What is needed: Write the data out in full and word for word. Do not include images.

Available data: Begin

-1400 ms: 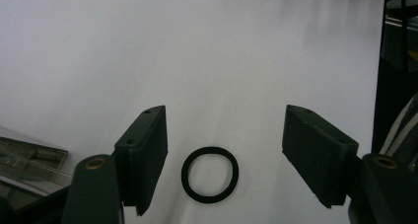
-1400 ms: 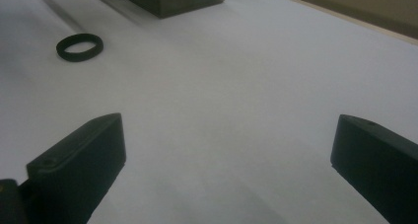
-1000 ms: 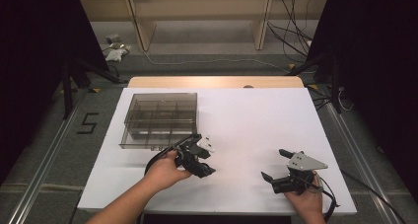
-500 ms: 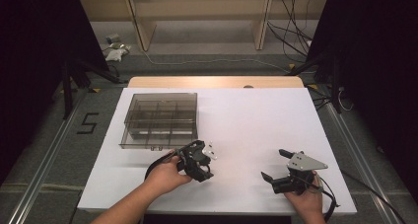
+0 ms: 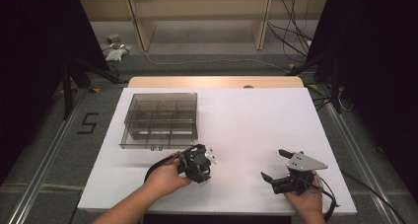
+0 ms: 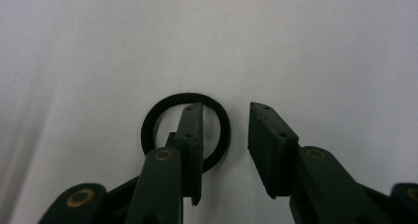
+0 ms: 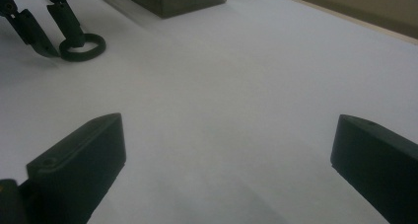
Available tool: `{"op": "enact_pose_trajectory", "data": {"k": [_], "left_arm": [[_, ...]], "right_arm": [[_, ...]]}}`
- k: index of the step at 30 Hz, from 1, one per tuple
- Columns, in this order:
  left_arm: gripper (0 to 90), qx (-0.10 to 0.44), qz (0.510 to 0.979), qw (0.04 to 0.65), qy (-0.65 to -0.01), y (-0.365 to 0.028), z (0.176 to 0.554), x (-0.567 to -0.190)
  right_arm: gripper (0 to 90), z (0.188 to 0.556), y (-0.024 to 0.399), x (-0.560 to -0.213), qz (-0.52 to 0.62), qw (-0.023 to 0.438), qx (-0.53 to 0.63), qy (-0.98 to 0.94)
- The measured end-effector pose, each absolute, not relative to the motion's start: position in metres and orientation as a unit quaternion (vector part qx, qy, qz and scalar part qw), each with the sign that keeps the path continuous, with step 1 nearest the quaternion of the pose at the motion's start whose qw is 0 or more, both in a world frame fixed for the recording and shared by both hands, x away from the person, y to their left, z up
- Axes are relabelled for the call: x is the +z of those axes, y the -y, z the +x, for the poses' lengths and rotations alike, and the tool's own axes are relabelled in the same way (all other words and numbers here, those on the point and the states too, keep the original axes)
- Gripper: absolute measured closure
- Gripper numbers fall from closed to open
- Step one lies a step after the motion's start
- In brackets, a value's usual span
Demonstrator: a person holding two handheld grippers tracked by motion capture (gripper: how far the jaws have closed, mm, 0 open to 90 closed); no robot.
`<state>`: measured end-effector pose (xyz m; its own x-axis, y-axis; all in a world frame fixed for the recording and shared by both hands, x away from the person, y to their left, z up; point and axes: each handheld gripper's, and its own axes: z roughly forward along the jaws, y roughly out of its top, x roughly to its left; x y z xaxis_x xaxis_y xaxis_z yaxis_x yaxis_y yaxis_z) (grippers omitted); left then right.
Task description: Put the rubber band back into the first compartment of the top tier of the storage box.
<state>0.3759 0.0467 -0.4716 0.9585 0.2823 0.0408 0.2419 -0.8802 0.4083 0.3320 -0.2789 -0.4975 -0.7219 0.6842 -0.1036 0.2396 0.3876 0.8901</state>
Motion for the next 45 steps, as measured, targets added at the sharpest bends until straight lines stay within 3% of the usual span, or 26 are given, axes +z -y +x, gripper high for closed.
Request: {"op": "enact_pose_trajectory", "data": {"k": [10,20,45], "left_arm": [[85.5,0.054,0.969,0.196,-0.137,-0.046,0.375,-0.473],[87.2,0.059,0.969,0.198,-0.134,-0.046,0.372,-0.467],[87.1,0.047,0.939,0.306,-0.147,-0.066,0.374,-0.425]], "right_arm": [[1.4,0.332,0.279,-0.497,0.288,0.236,0.472,-0.799],[1.4,0.332,0.279,-0.497,0.289,0.236,0.472,-0.798],[1.4,0.332,0.279,-0.498,0.29,0.236,0.471,-0.799]]}}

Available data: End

Output for this exercise:
-1400 ms: 
-1400 ms: 
-1000 ms: 
-500 ms: 
+0 ms: 
+0 ms: 
+0 ms: 
Available tool: `{"op": "enact_pose_trajectory", "data": {"k": [_], "left_arm": [[_, ...]], "right_arm": [[_, ...]]}}`
- k: index of the step at 30 Hz, from 1, one per tuple
- Columns, in this order:
  left_arm: gripper (0 to 90), qx (-0.10 to 0.44), qz (0.510 to 0.979), qw (0.04 to 0.65), qy (-0.65 to -0.01), y (-0.365 to 0.028), z (0.176 to 0.554), x (-0.567 to -0.190)
  right_arm: gripper (0 to 90), z (0.188 to 0.556), y (-0.024 to 0.399), x (-0.560 to -0.213), qz (-0.52 to 0.62), qw (-0.023 to 0.438), qx (-0.53 to 0.63), qy (-0.98 to 0.94)
- The measured end-effector pose, each absolute, not relative to the motion's start: position in metres and orientation as a unit quaternion (vector part qx, qy, qz and scalar part qw), each with the sign that keeps the path continuous, with step 1 nearest the quaternion of the pose at the motion's start whose qw is 0 or more, both in a world frame fixed for the recording and shared by both hands, x away from the person, y to their left, z up
- Axes are relabelled for the call: x is the +z of those axes, y the -y, z the +x, for the poses' lengths and rotations alike, and the tool's own axes are relabelled in the same way (all other words and numbers here, those on the point and the states too, keep the original axes)
- Gripper: absolute measured closure
- Gripper numbers fall from closed to open
- Step one lies a step after the motion's start
- In brackets, a value's usual span
Demonstrator: a person holding two handheld grippers tracked by motion capture (gripper: how far the jaws have closed, mm, 0 open to 90 closed); no robot.
`<state>`: measured end-effector pose (xyz m; its own x-axis, y-axis; all in a world frame fixed for the recording and shared by both hands, x away from the person, y to their left, z up; point and axes: each handheld gripper's, and its own axes: z roughly forward along the jaws, y roughly out of its top, x roughly to its left; x y z xaxis_x xaxis_y xaxis_z yaxis_x yaxis_y yaxis_z) (grippers omitted); left then right.
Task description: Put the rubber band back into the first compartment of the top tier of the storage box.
<state>0.3759 0.0467 -0.4716 0.9585 0.2823 0.0408 0.2419 -0.8802 0.4083 0.3320 -0.2789 -0.4975 -0.7219 0.6842 -0.1036 0.2396 0.3876 0.8901</state>
Motion for the next 45 steps, as measured, targets added at the sharpest bends until straight lines stay within 3% of the usual span, or 26 are given, axes +z -y +x, gripper high for closed.
Request: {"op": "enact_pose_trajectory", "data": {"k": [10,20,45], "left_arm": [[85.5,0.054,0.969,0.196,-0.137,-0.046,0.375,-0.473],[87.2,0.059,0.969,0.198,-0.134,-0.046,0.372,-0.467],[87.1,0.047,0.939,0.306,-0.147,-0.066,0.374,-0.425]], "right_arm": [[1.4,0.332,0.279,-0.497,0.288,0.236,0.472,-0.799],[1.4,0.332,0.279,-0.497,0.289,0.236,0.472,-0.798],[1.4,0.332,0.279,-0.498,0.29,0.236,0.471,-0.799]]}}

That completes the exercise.